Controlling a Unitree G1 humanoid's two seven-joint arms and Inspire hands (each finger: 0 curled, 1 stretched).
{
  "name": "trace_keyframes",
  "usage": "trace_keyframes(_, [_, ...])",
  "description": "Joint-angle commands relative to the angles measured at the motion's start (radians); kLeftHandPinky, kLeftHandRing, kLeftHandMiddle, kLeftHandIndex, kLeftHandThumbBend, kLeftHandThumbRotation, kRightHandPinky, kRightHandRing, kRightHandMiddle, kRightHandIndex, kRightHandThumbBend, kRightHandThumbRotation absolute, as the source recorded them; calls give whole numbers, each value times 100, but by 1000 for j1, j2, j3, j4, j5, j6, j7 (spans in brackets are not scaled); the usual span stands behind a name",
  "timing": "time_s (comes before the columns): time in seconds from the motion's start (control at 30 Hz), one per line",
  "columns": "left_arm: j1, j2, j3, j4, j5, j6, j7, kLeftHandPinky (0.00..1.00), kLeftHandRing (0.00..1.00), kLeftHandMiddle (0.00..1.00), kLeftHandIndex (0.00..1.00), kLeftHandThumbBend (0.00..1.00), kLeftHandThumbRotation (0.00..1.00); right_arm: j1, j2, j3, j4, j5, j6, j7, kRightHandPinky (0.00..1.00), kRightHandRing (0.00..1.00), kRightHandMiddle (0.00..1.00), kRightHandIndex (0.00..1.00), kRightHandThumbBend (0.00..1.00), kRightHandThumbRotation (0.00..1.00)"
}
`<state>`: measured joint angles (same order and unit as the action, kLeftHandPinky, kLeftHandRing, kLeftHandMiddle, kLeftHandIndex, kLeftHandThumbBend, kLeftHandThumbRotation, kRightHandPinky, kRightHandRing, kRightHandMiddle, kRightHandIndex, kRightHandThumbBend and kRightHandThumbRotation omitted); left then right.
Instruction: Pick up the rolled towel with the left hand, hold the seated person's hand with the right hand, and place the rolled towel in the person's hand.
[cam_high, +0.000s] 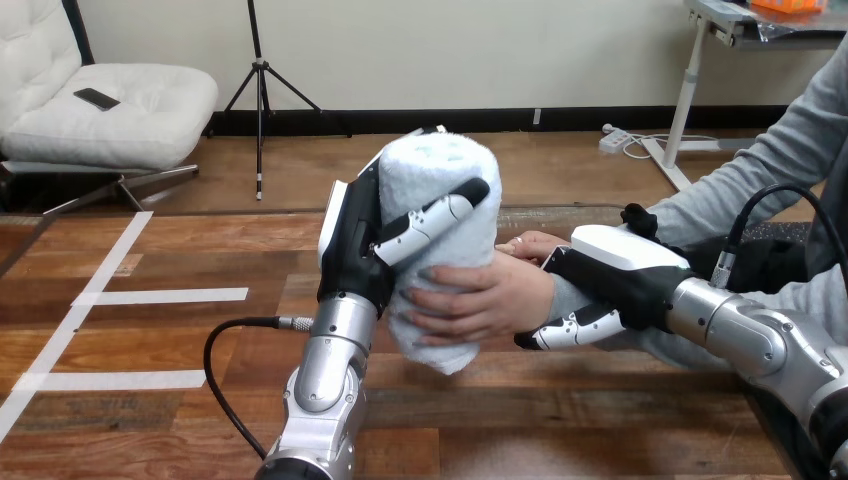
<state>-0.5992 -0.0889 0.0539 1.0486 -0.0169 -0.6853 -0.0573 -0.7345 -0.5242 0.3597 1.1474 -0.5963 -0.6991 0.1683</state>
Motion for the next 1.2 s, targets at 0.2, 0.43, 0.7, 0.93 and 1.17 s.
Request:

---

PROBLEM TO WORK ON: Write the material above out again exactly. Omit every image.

TASK OUTPUT:
Controlling a Unitree G1 humanoid's two seven-joint arms and Inspire hands (each finger: 0 curled, 1 stretched).
{
  "name": "trace_keyframes",
  "usage": "trace_keyframes(_, [_, ...])",
  "description": "Joint-angle commands relative to the angles measured at the motion's start (radians); kLeftHandPinky, kLeftHandRing, kLeftHandMiddle, kLeftHandIndex, kLeftHandThumbBend, kLeftHandThumbRotation, kRightHandPinky, kRightHandRing, kRightHandMiddle, kRightHandIndex, kRightHandThumbBend, kRightHandThumbRotation absolute, as the source recorded them; calls give whole numbers, each value times 100, but by 1000 for j1, j2, j3, j4, j5, j6, j7 (spans in brackets are not scaled); the usual span stands behind a name",
  "timing": "time_s (comes before the columns): time in seconds from the motion's start (control at 30 Hz), one per line",
  "columns": "left_arm: j1, j2, j3, j4, j5, j6, j7, kLeftHandPinky (0.00..1.00), kLeftHandRing (0.00..1.00), kLeftHandMiddle (0.00..1.00), kLeftHandIndex (0.00..1.00), kLeftHandThumbBend (0.00..1.00), kLeftHandThumbRotation (0.00..1.00); right_arm: j1, j2, j3, j4, j5, j6, j7, kRightHandPinky (0.00..1.00), kRightHandRing (0.00..1.00), kRightHandMiddle (0.00..1.00), kRightHandIndex (0.00..1.00), kRightHandThumbBend (0.00..1.00), kRightHandThumbRotation (0.00..1.00)"
}
`<state>`: measured joint angles (same order and unit as the action, kLeftHandPinky, kLeftHandRing, kLeftHandMiddle, kLeftHandIndex, kLeftHandThumbBend, kLeftHandThumbRotation, kRightHandPinky, kRightHandRing, kRightHandMiddle, kRightHandIndex, kRightHandThumbBend and kRightHandThumbRotation omitted); left then right.
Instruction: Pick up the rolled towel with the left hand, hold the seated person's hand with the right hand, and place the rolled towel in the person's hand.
[cam_high, +0.000s] 
<state>-0.5992 -0.0889 0.0539 1.0486 -0.0169 -0.6853 -0.0573 -0.7345 -0.5242 0.3597 1.1474 -0.5963 -0.6991 0.1683</state>
Motion for the next 1.2 s, targets at 0.2, 0.43, 0.7, 0.93 and 1.17 s.
Request:

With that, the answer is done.